Bisher lag von diesem Kapitel seines Liebeslebens, das von 1830/31 bis 1837 dauerte, vieles im Dunkeln. Aufwändig betrieb Kopitz deshalb Spurensuche, um herausfinden, was es mit Charitas auf sich hatte. Eine Indizienkette trug er zusammen, "keinen Beweis im engeren Sinne, aber die These scheint mir in sich stimmig", schreibt Kopitz. Seine Version: Christel alias Charitas war nicht, wie bisher vermutet, eine Kellnerin, die ihren Körper verkaufte, sondern ein Dienstmädchen der Wiecks. Gehandelt habe es sich um Johanne Christiane Apitzsch, die aus Wehlitz - einem heutigen Schkeuditzer Ortsteil - stammte und in der dortigen Albanuskirche am 24. Juni 1806 getauft wurde.

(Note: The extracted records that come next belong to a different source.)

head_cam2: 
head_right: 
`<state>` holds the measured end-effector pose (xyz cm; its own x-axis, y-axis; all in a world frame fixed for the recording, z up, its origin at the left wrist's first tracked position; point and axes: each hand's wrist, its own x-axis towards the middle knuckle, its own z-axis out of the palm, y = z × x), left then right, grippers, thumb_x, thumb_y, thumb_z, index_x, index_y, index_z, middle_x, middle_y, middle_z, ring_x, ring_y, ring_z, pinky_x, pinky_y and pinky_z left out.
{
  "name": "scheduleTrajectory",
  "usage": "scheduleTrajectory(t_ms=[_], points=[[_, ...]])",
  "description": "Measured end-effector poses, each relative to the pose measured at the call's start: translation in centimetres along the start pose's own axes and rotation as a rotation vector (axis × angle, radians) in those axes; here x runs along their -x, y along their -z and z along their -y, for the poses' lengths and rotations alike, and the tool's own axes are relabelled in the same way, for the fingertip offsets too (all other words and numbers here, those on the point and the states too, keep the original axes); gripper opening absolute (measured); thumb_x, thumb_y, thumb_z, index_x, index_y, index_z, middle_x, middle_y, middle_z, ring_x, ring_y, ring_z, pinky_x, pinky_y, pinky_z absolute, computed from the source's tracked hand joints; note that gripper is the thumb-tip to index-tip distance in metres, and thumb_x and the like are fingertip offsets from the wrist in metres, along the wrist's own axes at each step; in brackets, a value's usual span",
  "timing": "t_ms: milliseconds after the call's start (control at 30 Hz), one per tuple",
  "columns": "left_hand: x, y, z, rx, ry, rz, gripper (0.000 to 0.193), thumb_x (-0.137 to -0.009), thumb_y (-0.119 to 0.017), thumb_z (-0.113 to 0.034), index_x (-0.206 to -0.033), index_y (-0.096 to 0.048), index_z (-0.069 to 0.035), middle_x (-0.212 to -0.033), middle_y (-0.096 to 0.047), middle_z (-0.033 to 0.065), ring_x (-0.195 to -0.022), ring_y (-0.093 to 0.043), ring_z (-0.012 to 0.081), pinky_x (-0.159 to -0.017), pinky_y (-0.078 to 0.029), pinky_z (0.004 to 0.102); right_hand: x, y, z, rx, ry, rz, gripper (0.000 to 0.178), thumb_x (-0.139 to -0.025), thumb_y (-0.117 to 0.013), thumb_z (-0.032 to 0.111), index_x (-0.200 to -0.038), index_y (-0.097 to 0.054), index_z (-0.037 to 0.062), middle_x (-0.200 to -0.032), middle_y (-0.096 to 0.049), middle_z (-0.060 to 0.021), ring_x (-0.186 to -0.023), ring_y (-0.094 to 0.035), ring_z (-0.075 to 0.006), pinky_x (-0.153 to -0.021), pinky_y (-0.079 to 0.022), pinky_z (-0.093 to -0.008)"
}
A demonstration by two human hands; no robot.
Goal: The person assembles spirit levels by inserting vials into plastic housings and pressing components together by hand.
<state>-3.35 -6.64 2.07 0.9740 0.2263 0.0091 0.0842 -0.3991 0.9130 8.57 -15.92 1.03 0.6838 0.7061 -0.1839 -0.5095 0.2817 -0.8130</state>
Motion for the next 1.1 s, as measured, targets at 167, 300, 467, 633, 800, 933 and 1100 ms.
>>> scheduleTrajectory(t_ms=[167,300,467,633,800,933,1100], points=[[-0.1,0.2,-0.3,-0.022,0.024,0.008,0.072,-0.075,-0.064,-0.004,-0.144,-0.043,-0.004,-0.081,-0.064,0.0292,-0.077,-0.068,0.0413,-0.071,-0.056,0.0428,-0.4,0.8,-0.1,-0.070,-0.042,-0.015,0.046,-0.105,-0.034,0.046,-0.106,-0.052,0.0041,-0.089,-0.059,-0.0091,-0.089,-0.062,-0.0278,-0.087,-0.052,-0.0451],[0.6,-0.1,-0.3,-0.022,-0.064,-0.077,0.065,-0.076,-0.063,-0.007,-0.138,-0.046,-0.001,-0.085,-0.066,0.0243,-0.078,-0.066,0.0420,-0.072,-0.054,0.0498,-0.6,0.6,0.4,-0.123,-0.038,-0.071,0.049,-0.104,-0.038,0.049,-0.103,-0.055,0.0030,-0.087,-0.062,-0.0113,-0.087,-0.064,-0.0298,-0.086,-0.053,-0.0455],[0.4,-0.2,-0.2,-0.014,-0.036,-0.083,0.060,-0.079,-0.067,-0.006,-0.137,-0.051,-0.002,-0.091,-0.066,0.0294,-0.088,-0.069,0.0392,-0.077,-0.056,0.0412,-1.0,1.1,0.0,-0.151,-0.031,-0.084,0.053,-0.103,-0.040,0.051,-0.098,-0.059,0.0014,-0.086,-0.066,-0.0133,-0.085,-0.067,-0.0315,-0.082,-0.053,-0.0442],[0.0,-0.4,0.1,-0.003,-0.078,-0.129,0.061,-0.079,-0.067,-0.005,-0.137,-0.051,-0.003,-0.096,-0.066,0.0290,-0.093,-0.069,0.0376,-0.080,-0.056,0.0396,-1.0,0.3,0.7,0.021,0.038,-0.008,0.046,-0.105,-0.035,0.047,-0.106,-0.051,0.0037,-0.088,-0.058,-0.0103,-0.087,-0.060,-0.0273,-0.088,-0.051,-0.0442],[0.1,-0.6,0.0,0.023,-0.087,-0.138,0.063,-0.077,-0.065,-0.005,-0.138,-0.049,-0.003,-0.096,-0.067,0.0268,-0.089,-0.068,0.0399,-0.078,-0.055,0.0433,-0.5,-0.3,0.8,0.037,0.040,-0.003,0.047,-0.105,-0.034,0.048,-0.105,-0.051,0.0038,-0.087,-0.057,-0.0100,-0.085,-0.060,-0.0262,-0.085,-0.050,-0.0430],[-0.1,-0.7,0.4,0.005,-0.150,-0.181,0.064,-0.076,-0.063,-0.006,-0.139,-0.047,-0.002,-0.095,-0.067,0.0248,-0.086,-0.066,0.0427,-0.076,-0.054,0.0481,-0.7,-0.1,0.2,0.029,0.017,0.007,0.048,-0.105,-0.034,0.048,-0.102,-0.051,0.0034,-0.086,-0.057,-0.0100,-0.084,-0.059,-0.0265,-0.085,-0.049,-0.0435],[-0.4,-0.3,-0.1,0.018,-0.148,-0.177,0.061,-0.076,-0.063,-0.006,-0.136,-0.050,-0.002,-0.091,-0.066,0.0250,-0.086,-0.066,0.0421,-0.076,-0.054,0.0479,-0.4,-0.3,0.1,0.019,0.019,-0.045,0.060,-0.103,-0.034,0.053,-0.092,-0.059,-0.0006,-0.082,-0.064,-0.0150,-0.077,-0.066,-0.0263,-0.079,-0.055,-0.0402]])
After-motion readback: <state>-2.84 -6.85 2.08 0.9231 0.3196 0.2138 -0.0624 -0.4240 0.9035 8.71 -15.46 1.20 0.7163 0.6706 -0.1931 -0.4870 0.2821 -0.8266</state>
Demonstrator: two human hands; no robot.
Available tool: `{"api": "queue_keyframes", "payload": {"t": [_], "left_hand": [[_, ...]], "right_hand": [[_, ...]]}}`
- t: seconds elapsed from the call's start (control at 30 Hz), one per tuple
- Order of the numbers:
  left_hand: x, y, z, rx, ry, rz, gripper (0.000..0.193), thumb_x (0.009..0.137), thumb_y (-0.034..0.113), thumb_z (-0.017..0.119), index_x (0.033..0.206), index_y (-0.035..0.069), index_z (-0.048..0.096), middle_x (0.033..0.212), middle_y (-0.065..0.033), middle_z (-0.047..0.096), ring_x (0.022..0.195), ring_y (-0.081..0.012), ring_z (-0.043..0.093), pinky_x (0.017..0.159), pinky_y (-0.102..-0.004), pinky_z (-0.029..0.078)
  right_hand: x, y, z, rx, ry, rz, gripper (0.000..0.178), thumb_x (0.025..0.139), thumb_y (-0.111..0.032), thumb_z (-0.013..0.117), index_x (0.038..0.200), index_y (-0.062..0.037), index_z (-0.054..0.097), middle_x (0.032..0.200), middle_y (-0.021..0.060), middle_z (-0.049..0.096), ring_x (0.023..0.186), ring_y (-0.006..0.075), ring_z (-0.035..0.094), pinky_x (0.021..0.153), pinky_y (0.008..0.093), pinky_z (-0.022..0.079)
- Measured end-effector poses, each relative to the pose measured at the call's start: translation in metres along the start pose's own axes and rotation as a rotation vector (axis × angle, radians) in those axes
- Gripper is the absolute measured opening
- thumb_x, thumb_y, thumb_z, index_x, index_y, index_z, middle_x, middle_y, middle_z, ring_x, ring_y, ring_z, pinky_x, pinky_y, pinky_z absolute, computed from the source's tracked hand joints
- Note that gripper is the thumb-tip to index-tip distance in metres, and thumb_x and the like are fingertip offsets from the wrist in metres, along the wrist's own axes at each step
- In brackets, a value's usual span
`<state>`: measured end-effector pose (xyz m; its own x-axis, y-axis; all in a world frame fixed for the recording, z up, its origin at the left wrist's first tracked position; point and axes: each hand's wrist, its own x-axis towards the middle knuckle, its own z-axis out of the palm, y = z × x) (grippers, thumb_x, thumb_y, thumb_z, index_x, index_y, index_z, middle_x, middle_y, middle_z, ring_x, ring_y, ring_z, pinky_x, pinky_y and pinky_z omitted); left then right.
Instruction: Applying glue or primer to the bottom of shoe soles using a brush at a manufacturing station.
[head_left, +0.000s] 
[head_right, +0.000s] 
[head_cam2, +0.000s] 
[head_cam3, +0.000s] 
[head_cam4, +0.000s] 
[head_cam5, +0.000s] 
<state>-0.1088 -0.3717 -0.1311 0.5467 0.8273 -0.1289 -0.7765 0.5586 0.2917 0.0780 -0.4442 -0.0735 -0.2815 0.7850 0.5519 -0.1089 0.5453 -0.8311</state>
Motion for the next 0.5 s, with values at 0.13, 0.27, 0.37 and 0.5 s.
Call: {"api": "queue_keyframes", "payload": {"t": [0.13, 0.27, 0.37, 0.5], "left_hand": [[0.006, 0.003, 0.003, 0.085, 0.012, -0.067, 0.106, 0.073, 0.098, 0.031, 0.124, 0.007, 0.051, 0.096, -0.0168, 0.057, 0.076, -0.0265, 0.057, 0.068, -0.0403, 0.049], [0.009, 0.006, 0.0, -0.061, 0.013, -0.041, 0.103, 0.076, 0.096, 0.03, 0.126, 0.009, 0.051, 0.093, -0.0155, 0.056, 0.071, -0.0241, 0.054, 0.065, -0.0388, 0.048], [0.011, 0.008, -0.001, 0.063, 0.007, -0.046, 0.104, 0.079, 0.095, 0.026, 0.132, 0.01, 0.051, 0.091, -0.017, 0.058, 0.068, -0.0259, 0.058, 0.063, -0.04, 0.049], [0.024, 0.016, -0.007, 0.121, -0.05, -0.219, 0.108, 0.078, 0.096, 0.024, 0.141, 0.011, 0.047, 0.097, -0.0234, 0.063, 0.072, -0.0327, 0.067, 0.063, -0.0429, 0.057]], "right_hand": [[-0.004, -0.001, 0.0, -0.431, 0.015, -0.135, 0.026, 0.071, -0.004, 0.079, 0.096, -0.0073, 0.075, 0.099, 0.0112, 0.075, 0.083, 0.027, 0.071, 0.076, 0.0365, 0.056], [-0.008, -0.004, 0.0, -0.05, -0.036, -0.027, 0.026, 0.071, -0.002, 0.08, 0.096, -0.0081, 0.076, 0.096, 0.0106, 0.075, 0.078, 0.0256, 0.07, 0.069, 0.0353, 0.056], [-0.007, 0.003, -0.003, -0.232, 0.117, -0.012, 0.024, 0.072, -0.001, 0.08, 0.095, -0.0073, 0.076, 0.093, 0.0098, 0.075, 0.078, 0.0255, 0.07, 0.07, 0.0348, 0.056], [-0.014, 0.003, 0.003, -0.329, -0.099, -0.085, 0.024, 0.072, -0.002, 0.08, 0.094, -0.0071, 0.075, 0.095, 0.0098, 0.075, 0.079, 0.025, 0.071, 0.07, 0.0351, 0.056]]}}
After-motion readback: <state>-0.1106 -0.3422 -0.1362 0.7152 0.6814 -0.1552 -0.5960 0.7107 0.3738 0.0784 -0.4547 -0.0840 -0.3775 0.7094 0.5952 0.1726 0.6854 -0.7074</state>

Wann genau die Affäre in Leipzig begann, lässt sich nicht datieren, da Schumanns Tagebücher für die Zeit vom Oktober 1830 bis zum 10. Mai 1831 abhanden gekommen oder vernichtet worden sind. Aber dann sprechen seine Notizen Bände, sind delikater Natur. 13. Mai 1831: "Um 4 Glock in der Kammer mit der Chr. - Entdeckungen -". 13. Juli 1831: "Abends kam Charitas vollends -" Im Juni 1832 brechen die Aufzeichnungen über die Geliebte ab, erst für 1836 gibt es wieder Hinweise auf Treffen des Paares, in denen auch eine Schwangerschaft Christels angedeutet wird. Schumanns vom Januar 1837 stammende Notiz "Ein Mägdlein. (a. 5ten, glaub' ich)", diente Kopitz als Anhaltspunkt, um Details zu offenbaren. Er nahm Taufbücher von Leipziger Kirchen unter die Lupe. Verzeichnet sind vom 4. bis 18. Januar 1837 die Geburten von sieben unehelichen Mädchen. Für ihn steht fest, dass die am 6. Januar in der Thomaskirche getaufte Louise Ernestine Apitzsch Schumanns Tochter war, die vier Tage vorher im Jacobshospital zur Welt kam. Als Vater gab Christiane Apitzsch zwar einen gewissen David Veit an, aber Kopitz geht davon aus, dass dieser eine Fantasiegestalt war. Schumann jedenfalls ließ seiner Charitas 1837 mehrfach Geld zukommen. Christiane Apitzsch starb am 11. Februar 1838 dort, wo sie ihre Tochter geboren hatte - im Jacobshospital. Über das spätere Leben von Schumanns mutmaßlicher Tochter habe er nichts in Erfahrung bringen können, so Kopitz.